For over a decade at Redox, we’ve been building with this philosophy in mind. We’ve always believed that no single network, standard, or vendor will “win” interoperability. The future is, and must be, plural.
Our role has been to make that plurality work for healthcare organizations, not against them. Instead of asking you to pick one network, one approach, or one technology stack, we’ve built a platform that connects you to many. That means you can take advantage of each network or solution, whether that’s a QHIN, a specialty data source, a cloud analytics platform, or a legacy EHR connection, without having to build your integrations from scratch each time.

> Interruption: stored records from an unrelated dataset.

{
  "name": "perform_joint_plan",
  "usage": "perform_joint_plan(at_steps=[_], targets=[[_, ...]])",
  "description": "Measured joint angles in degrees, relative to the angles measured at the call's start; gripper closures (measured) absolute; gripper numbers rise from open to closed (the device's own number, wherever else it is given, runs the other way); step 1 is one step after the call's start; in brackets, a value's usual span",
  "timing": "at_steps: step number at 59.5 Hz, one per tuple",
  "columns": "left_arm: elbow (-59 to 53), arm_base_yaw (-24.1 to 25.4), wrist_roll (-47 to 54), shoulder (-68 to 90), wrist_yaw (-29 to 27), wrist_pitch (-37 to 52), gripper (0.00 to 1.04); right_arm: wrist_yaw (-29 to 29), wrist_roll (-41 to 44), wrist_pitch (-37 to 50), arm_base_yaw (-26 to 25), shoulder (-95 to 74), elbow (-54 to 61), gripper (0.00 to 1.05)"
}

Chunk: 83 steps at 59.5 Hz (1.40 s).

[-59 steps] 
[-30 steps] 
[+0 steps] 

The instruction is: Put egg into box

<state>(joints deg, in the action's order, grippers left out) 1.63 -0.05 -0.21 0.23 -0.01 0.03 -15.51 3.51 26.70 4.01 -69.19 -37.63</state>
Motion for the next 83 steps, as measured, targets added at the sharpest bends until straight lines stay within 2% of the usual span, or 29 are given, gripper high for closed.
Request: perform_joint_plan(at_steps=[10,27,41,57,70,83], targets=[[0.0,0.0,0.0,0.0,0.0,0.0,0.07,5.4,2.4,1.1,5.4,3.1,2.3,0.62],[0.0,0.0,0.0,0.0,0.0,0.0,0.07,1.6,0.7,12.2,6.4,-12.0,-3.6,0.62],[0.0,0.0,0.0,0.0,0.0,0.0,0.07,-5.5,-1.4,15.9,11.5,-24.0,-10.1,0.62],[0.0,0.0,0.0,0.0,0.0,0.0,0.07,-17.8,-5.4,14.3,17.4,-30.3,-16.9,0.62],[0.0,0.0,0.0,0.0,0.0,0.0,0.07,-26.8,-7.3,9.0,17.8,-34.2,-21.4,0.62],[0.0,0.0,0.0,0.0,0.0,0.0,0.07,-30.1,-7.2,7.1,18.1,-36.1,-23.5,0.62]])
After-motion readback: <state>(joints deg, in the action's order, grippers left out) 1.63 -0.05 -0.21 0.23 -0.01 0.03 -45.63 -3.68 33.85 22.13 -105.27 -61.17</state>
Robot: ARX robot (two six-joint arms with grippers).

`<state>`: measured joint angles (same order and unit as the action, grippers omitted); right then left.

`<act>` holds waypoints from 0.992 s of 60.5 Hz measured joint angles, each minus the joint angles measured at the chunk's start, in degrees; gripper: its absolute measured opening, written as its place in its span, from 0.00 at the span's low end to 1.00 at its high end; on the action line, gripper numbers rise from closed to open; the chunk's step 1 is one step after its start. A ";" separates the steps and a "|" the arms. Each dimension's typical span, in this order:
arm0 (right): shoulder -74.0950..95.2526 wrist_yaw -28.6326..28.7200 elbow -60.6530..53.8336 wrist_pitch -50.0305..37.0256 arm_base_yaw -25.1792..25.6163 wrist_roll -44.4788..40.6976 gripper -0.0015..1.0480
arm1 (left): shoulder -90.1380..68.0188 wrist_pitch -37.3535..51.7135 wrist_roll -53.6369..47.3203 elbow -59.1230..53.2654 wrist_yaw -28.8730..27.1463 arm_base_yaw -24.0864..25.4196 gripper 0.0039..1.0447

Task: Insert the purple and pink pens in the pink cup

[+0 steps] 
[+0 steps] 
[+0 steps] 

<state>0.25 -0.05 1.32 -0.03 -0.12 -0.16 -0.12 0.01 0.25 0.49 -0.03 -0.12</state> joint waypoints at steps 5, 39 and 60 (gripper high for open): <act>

It’s an approach that mirrors the CMS pledge’s intent: openness, flexibility, and speed. Over the years, we’ve seen that the organizations best able to adapt to change are those that keep their options open and their data strategy modular. A platform approach allows you to respond quickly to new regulatory requirements, take advantage of emerging interoperability models, and connect to new partners as they enter the ecosystem.
We’re entering a phase of healthcare data exchange where “either/or” thinking will slow you down. The future is plural: FHIR and non-FHIR, direct and delegated, one network and another. The CMS pledge points the way to plurality. We’ve been preparing for it since day one. Let’s make this pledge a reality, together.